The resident who serendipitously intersected with the endometrium was one Robert “Bob” Noyes. Born in Berkeley, California, in 1919, Noyes entered the combined BA-MD 6-year program at the University of California San Francisco at Berkeley in 1936, and in May 1942 he married Mary Nadine Holley, his childhood sweetheart, the weekend after they both graduated from Berkeley. Noyes was immediately drafted, sent to Alabama for basic training, and was stationed in Panama for the rest of the war, where he delivered the babies of expats and military dependents.

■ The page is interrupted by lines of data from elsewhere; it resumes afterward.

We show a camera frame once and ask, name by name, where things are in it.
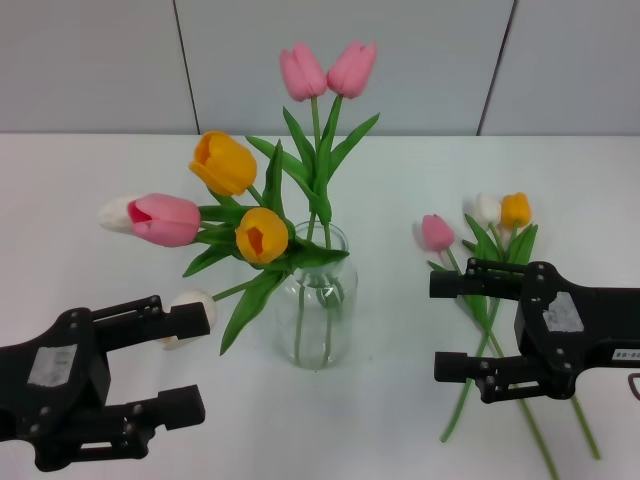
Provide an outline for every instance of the tulip bunch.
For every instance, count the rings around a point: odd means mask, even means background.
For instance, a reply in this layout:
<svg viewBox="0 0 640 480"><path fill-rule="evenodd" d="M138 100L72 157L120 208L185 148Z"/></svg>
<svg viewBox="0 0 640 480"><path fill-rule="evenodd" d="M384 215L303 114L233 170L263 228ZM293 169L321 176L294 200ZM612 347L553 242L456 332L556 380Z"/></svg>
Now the tulip bunch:
<svg viewBox="0 0 640 480"><path fill-rule="evenodd" d="M198 206L183 198L153 193L116 198L100 211L100 224L108 230L131 234L164 247L194 243L207 245L208 248L187 267L184 277L227 257L247 262L260 271L254 279L213 297L202 299L202 292L190 292L177 300L183 303L185 299L202 301L213 323L215 302L244 292L224 332L221 355L264 309L269 296L287 276L296 269L317 268L337 262L349 254L331 249L331 204L327 183L346 155L378 119L375 115L367 120L332 148L342 98L354 98L364 91L375 56L375 45L363 47L353 42L325 76L308 46L298 43L293 52L282 52L280 66L289 94L296 101L311 100L316 146L311 145L286 109L285 121L300 153L300 160L285 152L280 141L273 145L247 137L249 143L269 157L265 187L261 193L254 187L257 164L251 152L226 133L207 132L200 139L189 168L205 183L217 205ZM336 92L336 100L320 135L317 97L324 94L327 86ZM285 216L281 197L283 171L298 183L309 199L312 221L306 239L296 235L293 223ZM233 198L245 192L253 196L257 206L241 205ZM311 241L316 215L325 227L326 248ZM323 300L325 305L333 305L333 298ZM170 348L184 344L177 339L165 339L164 342Z"/></svg>
<svg viewBox="0 0 640 480"><path fill-rule="evenodd" d="M502 202L492 196L479 194L476 197L473 214L465 215L466 221L476 237L477 243L462 240L462 244L478 259L526 265L529 263L538 232L538 226L530 223L531 216L531 207L524 193L507 195L502 199ZM509 240L506 245L503 244L503 235L498 231L500 227L502 227L505 233L509 234ZM487 229L492 233L493 239L487 234ZM446 253L451 262L451 266L460 274L461 270L458 262L451 251L451 246L455 240L454 233L447 223L437 215L427 215L422 222L422 233L427 248L438 253ZM446 271L443 266L435 262L429 261L428 263L431 268L436 271ZM476 349L475 356L482 356L485 348L490 344L498 356L504 357L502 348L492 332L493 323L500 305L500 299L493 299L490 308L488 308L490 303L489 299L485 296L466 295L463 296L463 299L469 308L472 319L482 332L482 338ZM440 437L441 442L446 442L453 433L470 388L471 380L467 380L452 418ZM551 478L559 478L551 453L547 448L527 402L525 400L518 400L518 402L522 407L523 414L549 468ZM574 395L572 397L571 403L590 447L591 454L594 459L598 460L600 459L600 452L577 396Z"/></svg>

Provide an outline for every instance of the pink tulip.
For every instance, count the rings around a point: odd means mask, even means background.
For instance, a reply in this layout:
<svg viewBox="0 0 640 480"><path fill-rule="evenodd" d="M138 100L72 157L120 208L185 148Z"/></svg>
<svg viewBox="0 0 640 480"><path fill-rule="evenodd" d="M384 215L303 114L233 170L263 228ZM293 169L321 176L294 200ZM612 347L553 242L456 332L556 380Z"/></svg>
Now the pink tulip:
<svg viewBox="0 0 640 480"><path fill-rule="evenodd" d="M163 247L190 244L200 228L198 206L183 198L152 193L127 205L131 233Z"/></svg>
<svg viewBox="0 0 640 480"><path fill-rule="evenodd" d="M453 245L453 230L438 215L425 215L422 219L422 236L429 250L442 252Z"/></svg>
<svg viewBox="0 0 640 480"><path fill-rule="evenodd" d="M327 90L324 71L306 43L297 42L292 52L282 51L280 70L289 95L297 102L319 97Z"/></svg>
<svg viewBox="0 0 640 480"><path fill-rule="evenodd" d="M329 88L347 98L362 95L377 53L375 43L363 47L357 40L351 42L327 74Z"/></svg>

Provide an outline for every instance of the tulip petal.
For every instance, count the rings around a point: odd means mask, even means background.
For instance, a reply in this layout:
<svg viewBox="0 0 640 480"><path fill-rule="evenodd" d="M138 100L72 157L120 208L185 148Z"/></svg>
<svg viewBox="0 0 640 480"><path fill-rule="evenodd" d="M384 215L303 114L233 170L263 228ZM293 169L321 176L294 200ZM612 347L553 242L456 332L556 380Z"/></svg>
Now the tulip petal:
<svg viewBox="0 0 640 480"><path fill-rule="evenodd" d="M340 54L338 60L336 60L336 63L333 64L327 74L327 83L331 90L336 93L342 93L342 84L347 77L351 64L358 58L358 55L360 55L360 50L362 50L360 42L354 40Z"/></svg>
<svg viewBox="0 0 640 480"><path fill-rule="evenodd" d="M298 42L293 47L293 58L307 81L309 96L319 97L327 91L327 77L306 43Z"/></svg>
<svg viewBox="0 0 640 480"><path fill-rule="evenodd" d="M296 63L293 54L283 50L280 54L280 71L284 86L289 96L296 102L309 98L309 84L304 78L302 70Z"/></svg>
<svg viewBox="0 0 640 480"><path fill-rule="evenodd" d="M341 93L347 98L362 95L376 63L377 49L375 43L367 45L358 58L351 64L342 84Z"/></svg>

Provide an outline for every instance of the green leaf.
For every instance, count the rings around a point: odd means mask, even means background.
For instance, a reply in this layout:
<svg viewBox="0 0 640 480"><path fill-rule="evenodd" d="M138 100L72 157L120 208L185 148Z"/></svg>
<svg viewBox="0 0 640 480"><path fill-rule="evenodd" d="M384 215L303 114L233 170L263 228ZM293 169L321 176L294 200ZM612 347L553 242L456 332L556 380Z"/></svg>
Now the green leaf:
<svg viewBox="0 0 640 480"><path fill-rule="evenodd" d="M362 123L360 126L356 127L347 138L345 138L342 142L333 149L331 152L331 166L329 167L329 178L333 177L333 174L338 169L342 161L349 154L353 147L355 147L362 137L364 137L369 130L376 124L380 114L374 115L369 120Z"/></svg>
<svg viewBox="0 0 640 480"><path fill-rule="evenodd" d="M336 135L336 128L338 126L338 117L340 116L340 106L342 105L342 95L336 95L335 100L333 101L333 105L331 105L331 112L329 112L329 118L327 118L327 123L324 126L324 130L322 131L322 139L328 141L329 151L331 151L331 146L333 145L333 137Z"/></svg>
<svg viewBox="0 0 640 480"><path fill-rule="evenodd" d="M444 268L443 266L438 265L437 263L432 262L432 261L430 261L430 260L429 260L429 261L427 261L427 263L428 263L428 264L429 264L429 266L430 266L434 271L436 271L436 272L448 272L448 271L449 271L449 270L447 270L446 268Z"/></svg>
<svg viewBox="0 0 640 480"><path fill-rule="evenodd" d="M203 222L224 222L237 226L240 225L244 214L251 208L236 204L236 206L212 205L198 207L198 210L200 210L200 220Z"/></svg>
<svg viewBox="0 0 640 480"><path fill-rule="evenodd" d="M211 190L209 187L207 187L207 190L209 190L209 193L213 196L213 198L215 198L218 201L220 205L225 205L228 207L234 207L234 206L240 205L238 202L235 201L233 197L225 197L224 195L219 195L213 190Z"/></svg>
<svg viewBox="0 0 640 480"><path fill-rule="evenodd" d="M222 336L220 355L224 355L238 338L242 329L260 314L267 304L269 296L285 278L287 278L287 274L284 272L265 270L255 278L256 283L244 291Z"/></svg>
<svg viewBox="0 0 640 480"><path fill-rule="evenodd" d="M311 142L307 140L307 137L302 133L300 124L293 118L293 115L289 113L289 110L282 107L282 115L284 115L284 121L287 123L291 137L296 144L296 148L300 154L300 160L302 160L302 163L304 163L310 172L313 172L313 159L316 155L313 145L311 145Z"/></svg>
<svg viewBox="0 0 640 480"><path fill-rule="evenodd" d="M329 250L301 238L296 238L294 242L290 245L292 251L290 261L296 268L321 267L349 256L349 252L344 250Z"/></svg>
<svg viewBox="0 0 640 480"><path fill-rule="evenodd" d="M527 265L531 259L531 252L533 251L533 244L536 241L536 235L538 234L538 226L535 225L522 239L522 243L518 250L515 252L513 263L520 265Z"/></svg>
<svg viewBox="0 0 640 480"><path fill-rule="evenodd" d="M266 140L262 140L257 137L245 137L247 141L255 148L264 153L267 157L271 158L276 147ZM296 159L293 155L283 152L282 155L282 169L293 178L298 184L300 189L309 199L310 210L313 210L315 205L320 201L318 196L313 192L309 182L311 182L311 171L304 166L302 162Z"/></svg>
<svg viewBox="0 0 640 480"><path fill-rule="evenodd" d="M282 143L278 140L273 150L269 167L267 167L267 179L262 192L265 206L273 210L280 218L285 219L282 206Z"/></svg>
<svg viewBox="0 0 640 480"><path fill-rule="evenodd" d="M224 251L216 247L209 247L203 253L198 255L187 267L187 270L182 274L183 277L190 277L191 275L210 267L216 262L219 262L223 258L231 255L229 251Z"/></svg>
<svg viewBox="0 0 640 480"><path fill-rule="evenodd" d="M320 148L318 149L318 171L316 172L316 180L313 184L313 191L318 195L318 202L314 205L314 212L318 215L322 225L327 225L331 222L331 203L329 202L329 194L327 193L330 148L329 138L325 138L320 142Z"/></svg>
<svg viewBox="0 0 640 480"><path fill-rule="evenodd" d="M219 249L235 249L236 232L232 225L213 226L198 232L195 242L207 243Z"/></svg>
<svg viewBox="0 0 640 480"><path fill-rule="evenodd" d="M470 242L469 240L463 240L462 241L462 245L467 247L467 250L469 250L472 255L475 255L475 253L476 253L476 244L475 243Z"/></svg>
<svg viewBox="0 0 640 480"><path fill-rule="evenodd" d="M478 225L478 222L476 222L471 215L465 215L464 217L467 219L467 223L471 227L473 234L476 236L478 243L480 243L480 239L482 239L482 241L484 242L485 251L483 252L483 258L485 260L493 260L494 262L501 261L502 259L500 258L500 254L498 253L498 247L496 247L496 244L493 243L491 237L487 235L487 232L484 231L484 228Z"/></svg>

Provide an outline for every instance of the white tulip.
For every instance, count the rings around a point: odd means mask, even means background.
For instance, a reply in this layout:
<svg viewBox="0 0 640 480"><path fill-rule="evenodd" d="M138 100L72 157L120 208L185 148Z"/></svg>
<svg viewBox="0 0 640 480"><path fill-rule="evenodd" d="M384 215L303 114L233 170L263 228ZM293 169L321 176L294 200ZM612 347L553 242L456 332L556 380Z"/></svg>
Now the white tulip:
<svg viewBox="0 0 640 480"><path fill-rule="evenodd" d="M169 305L168 308L165 307L165 312L169 313L171 311L171 307L198 302L202 303L202 305L204 306L204 312L207 315L209 327L213 329L213 326L216 324L217 320L216 302L213 301L211 295L203 292L202 290L187 290L186 292L178 295L178 297L173 302L171 302L171 305ZM175 350L176 348L188 345L198 338L202 337L185 338L182 340L179 340L178 337L167 337L161 338L158 341L164 343L165 350Z"/></svg>
<svg viewBox="0 0 640 480"><path fill-rule="evenodd" d="M125 195L116 197L98 212L98 223L102 228L118 233L131 233L133 222L129 217L127 206L142 195Z"/></svg>
<svg viewBox="0 0 640 480"><path fill-rule="evenodd" d="M502 206L497 198L485 193L478 194L472 215L476 222L486 229L490 223L498 225L501 215Z"/></svg>

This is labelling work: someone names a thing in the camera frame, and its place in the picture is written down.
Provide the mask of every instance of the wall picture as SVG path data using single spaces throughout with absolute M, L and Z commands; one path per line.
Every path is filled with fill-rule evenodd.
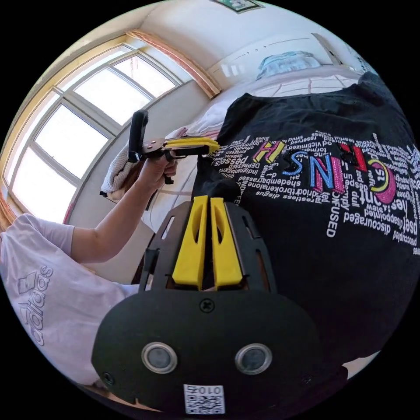
M 262 9 L 264 6 L 251 0 L 210 0 L 219 3 L 236 13 L 244 13 L 249 10 Z

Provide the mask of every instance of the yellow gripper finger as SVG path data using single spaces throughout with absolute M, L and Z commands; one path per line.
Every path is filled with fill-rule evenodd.
M 209 153 L 213 153 L 219 149 L 219 143 L 210 137 L 189 137 L 185 139 L 168 140 L 165 147 L 193 147 L 208 146 Z
M 203 284 L 204 253 L 206 247 L 208 197 L 195 197 L 184 238 L 172 274 L 179 286 L 193 286 L 201 290 Z
M 210 199 L 210 214 L 214 285 L 216 290 L 223 286 L 237 286 L 242 280 L 242 270 L 222 198 Z

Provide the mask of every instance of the pillow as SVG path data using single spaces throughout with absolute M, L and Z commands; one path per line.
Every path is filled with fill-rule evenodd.
M 266 57 L 258 67 L 259 74 L 256 80 L 290 71 L 314 69 L 320 66 L 320 62 L 309 52 L 284 52 L 283 54 Z

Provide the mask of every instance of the black t-shirt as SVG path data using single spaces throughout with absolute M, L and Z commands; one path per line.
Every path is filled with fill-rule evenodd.
M 278 293 L 312 317 L 327 362 L 379 351 L 420 275 L 420 154 L 381 79 L 366 73 L 326 94 L 245 94 L 217 141 L 198 161 L 193 196 L 220 195 L 221 176 L 236 183 Z

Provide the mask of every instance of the screw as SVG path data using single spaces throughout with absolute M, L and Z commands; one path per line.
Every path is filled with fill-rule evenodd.
M 211 299 L 203 299 L 200 302 L 200 310 L 206 314 L 209 314 L 214 310 L 214 302 Z
M 104 373 L 104 382 L 107 385 L 114 385 L 115 384 L 115 379 L 112 377 L 112 375 L 108 372 Z
M 305 376 L 305 377 L 302 379 L 302 383 L 303 383 L 304 385 L 309 385 L 309 384 L 311 383 L 311 381 L 312 381 L 312 377 L 311 377 L 311 376 Z

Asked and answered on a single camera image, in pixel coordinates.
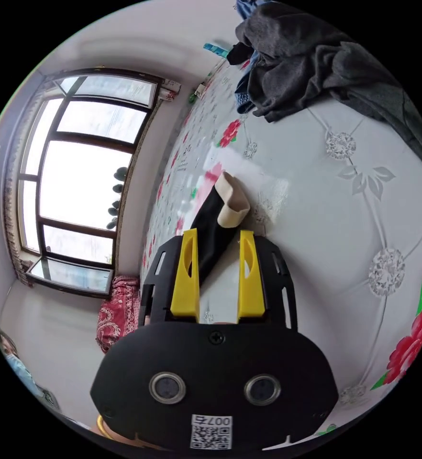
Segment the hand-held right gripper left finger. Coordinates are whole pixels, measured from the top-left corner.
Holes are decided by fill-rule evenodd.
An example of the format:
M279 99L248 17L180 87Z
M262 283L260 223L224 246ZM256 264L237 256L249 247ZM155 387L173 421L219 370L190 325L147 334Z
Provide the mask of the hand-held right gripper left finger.
M174 318L200 317L198 233L183 233L170 311Z

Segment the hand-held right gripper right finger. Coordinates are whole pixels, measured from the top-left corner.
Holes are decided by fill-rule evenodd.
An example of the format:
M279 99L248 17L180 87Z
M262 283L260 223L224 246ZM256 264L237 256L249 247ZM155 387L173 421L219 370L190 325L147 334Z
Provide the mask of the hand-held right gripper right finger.
M261 319L265 301L254 233L240 232L237 319Z

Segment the person's right hand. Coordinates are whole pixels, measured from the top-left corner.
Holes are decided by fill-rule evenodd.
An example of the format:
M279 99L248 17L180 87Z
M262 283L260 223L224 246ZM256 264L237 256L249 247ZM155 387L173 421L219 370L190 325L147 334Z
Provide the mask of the person's right hand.
M113 441L124 443L130 446L135 446L135 447L140 447L140 448L146 447L145 444L142 441L140 441L138 438L135 438L134 440L130 440L112 431L108 427L108 425L105 423L101 415L98 415L96 424L90 428L90 431L97 435L105 437L107 439L111 439Z

As time went on, Bob and Mary realized that they were having a problem achieving pregnancy. At the time, there were minimal tests that could be performed, but it appeared that they both had issues that together seem to preclude having a baby of their own. According to their daughter Martha H. Noyes, who was born in San Francisco on December 23, 1949, and adopted three months later, it was likely this early experience with infertility that motivated her father to not only do a residency in Obstetrics and Gynecology, but to seek a place where cutting-edge research on fertility and sterility was being performed. The obvious choice was Harvard with Dr. John Rock (a leader in obstetrics and gynecology and early pioneer of in vitro fertilization, sperm freezing, and hormonal contraception), Dr. Arthur Hertig (a pathologist who, with Rock, collected early human embryos and studied the endometrium and placenta), and Dr. Min C. Chang (who studied sperm capacitation at the Worcester Foundation for Experimental Biology—the laboratory that Margaret Sanger funded to create the contraceptive pill and where Gregory Pincus and Rock invented the first progesterone-based contraceptive). Despite a busy residency at Harvard, Noyes had time to discover that sperm capacitation could occur outside of the fallopian tube (1, 2). This was clearly fertile ground for the young Noyes to explore his personal interest in infertility, research which continued for the rest of his life. However, if this is all that had happened to Bob Noyes, we would not have had the seminal first article of Volume 1, Issue 1 of Fertility and Sterility (3, 4).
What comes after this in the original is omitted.